Of all the lines in the entries below, give again exactly those starting at the line containing "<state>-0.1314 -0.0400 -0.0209" and ending at the line containing "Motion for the", both ends included, and no others.

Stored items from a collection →
········
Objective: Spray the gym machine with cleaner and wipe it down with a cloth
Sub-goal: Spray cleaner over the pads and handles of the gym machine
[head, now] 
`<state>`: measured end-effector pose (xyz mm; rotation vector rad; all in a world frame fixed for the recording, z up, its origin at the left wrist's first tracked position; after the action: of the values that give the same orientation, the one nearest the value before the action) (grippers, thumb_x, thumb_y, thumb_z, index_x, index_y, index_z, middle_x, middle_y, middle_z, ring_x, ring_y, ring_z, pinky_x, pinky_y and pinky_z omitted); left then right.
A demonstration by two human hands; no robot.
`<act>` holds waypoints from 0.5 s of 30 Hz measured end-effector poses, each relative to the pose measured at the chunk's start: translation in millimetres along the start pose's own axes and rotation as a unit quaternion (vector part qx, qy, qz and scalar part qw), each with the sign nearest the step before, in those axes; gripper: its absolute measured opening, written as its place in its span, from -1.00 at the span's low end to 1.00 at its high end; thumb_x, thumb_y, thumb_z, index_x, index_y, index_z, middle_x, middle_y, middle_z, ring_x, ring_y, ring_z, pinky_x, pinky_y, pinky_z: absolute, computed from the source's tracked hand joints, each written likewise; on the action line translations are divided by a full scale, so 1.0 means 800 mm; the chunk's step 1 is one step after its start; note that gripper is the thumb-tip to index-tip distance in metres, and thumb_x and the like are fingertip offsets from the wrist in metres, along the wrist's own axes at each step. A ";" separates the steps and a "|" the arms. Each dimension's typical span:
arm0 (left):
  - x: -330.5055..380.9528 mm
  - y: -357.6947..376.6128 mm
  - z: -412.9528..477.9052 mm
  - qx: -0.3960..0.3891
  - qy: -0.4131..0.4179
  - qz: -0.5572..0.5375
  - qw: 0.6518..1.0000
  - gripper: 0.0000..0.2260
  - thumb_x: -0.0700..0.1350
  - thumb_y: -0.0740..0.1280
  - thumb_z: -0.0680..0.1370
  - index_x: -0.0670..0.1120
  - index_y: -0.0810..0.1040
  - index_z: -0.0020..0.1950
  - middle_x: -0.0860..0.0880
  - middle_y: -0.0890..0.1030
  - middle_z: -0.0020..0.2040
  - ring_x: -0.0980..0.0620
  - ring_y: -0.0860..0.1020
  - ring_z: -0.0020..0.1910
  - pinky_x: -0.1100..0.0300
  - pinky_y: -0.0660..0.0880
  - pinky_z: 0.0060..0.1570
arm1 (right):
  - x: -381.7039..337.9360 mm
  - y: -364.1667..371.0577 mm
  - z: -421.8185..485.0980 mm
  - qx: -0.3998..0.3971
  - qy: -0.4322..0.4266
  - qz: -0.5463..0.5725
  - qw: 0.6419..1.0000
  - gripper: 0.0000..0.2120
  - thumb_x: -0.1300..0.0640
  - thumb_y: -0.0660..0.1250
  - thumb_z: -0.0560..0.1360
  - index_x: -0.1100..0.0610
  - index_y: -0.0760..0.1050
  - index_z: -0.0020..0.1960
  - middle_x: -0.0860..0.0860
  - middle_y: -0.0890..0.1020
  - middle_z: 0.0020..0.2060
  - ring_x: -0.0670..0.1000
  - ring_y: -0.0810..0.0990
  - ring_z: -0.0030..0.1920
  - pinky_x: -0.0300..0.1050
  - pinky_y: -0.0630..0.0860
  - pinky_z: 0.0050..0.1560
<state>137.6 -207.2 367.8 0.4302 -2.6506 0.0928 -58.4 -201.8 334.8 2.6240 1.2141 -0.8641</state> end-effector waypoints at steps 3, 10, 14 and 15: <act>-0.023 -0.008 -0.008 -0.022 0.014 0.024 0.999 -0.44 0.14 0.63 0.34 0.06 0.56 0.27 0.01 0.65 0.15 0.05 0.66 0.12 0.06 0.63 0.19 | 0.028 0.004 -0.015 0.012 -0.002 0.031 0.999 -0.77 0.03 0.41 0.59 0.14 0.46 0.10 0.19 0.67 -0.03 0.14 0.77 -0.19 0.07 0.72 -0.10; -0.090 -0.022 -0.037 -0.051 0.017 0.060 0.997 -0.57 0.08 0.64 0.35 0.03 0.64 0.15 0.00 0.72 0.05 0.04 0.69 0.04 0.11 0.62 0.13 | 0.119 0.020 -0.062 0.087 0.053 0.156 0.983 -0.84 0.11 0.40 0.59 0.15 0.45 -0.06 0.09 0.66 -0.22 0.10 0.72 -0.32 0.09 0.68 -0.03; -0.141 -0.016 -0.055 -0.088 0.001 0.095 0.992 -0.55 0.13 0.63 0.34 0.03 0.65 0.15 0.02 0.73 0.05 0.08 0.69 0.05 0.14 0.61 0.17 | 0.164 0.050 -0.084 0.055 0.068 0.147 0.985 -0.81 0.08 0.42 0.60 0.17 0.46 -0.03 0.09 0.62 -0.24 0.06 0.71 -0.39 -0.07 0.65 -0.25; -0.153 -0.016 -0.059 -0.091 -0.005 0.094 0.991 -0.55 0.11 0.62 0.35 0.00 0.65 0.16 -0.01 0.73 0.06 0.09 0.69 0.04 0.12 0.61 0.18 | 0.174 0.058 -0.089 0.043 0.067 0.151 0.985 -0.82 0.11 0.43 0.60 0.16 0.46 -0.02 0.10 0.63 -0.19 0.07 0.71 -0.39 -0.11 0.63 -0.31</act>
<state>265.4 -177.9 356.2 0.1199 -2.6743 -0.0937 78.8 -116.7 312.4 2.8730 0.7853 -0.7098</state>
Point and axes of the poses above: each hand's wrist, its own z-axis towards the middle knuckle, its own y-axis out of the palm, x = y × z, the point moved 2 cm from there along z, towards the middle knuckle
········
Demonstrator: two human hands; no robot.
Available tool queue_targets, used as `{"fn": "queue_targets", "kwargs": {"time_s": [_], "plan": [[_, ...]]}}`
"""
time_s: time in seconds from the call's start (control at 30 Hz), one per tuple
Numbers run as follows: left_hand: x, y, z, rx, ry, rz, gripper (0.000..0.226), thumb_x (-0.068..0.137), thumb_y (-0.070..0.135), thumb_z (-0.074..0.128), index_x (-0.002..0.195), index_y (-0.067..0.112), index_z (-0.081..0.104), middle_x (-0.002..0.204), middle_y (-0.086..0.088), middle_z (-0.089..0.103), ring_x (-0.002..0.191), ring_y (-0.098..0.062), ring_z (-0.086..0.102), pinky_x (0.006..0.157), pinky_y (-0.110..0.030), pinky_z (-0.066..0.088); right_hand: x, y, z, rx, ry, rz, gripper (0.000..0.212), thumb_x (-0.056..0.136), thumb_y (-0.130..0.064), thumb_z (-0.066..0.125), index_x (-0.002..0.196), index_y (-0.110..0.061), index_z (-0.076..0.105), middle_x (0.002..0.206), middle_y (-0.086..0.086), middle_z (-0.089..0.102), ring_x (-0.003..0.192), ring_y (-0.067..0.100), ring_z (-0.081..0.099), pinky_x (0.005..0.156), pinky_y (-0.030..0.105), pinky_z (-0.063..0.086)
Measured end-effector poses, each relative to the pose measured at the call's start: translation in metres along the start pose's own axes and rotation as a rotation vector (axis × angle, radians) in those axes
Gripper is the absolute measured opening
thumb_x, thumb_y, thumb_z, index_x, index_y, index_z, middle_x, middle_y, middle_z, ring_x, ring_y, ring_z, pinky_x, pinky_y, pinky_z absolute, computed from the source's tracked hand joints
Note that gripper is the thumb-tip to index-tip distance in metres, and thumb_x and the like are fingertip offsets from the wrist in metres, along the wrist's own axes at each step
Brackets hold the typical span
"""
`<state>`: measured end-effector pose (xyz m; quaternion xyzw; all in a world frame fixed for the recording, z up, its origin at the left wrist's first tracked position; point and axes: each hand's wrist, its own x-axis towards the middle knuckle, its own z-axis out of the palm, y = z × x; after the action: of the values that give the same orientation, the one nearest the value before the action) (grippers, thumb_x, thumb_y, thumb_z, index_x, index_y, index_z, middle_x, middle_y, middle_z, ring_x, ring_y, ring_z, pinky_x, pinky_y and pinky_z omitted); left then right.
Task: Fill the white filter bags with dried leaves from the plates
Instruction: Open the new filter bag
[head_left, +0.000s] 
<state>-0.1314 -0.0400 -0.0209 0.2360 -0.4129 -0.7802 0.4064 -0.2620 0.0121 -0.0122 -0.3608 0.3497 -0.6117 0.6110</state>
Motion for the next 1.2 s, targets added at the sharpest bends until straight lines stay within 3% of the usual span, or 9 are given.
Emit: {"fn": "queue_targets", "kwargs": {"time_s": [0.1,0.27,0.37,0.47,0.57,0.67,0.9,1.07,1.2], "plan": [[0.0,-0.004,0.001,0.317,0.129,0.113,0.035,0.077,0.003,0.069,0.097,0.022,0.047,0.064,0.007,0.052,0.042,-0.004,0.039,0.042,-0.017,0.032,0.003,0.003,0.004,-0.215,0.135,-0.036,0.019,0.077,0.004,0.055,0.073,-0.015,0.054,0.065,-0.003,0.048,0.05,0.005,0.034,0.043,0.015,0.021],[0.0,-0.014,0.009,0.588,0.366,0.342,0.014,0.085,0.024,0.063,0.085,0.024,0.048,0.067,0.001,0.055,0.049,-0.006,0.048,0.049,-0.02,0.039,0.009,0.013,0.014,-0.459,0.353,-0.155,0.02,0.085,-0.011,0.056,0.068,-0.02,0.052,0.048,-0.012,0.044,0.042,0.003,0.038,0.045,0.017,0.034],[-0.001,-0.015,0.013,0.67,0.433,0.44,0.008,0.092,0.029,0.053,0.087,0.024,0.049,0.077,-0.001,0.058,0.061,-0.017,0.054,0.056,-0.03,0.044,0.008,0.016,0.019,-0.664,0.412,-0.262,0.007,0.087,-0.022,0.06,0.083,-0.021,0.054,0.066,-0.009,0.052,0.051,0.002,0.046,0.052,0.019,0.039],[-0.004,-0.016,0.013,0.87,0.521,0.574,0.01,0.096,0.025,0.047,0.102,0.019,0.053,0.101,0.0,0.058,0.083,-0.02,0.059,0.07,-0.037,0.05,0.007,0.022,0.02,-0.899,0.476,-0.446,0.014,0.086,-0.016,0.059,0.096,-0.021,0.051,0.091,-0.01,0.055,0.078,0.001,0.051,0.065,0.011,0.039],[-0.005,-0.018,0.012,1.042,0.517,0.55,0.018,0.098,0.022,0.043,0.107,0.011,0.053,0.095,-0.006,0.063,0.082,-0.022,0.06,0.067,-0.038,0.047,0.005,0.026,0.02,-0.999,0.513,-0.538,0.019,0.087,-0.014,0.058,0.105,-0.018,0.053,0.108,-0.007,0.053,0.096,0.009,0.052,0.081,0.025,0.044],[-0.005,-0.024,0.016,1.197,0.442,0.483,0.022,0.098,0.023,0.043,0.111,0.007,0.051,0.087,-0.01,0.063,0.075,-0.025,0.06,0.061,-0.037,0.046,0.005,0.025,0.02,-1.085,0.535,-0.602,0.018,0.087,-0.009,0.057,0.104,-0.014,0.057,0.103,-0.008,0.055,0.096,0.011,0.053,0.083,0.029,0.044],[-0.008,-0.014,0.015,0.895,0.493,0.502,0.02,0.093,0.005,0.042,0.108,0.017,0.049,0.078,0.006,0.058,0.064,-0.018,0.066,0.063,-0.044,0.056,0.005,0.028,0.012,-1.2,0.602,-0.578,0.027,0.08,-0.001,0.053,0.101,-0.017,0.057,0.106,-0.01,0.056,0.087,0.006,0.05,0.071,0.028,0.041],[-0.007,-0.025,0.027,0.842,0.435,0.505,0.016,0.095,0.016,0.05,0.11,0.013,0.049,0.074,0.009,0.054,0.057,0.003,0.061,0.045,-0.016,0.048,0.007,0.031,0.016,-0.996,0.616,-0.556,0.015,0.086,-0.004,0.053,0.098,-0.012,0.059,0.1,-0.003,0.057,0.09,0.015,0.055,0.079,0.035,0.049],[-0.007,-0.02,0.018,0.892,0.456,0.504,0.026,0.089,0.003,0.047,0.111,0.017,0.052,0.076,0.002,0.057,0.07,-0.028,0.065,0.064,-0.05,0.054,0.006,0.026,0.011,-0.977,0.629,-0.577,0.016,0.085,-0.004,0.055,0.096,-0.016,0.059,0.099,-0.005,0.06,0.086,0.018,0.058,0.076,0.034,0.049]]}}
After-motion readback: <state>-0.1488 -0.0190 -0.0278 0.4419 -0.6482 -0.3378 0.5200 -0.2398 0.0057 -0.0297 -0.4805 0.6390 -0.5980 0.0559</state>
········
WORKED SOLUTION →
<state>-0.1314 -0.0400 -0.0209 0.2360 -0.4129 -0.7802 0.4064 -0.2620 0.0121 -0.0122 -0.3608 0.3497 -0.6117 0.6110</state>
Motion for the next 1.2 s, targets added at the sharpest bends until straight lines stay within 3% of the usual span, or 9 are given.

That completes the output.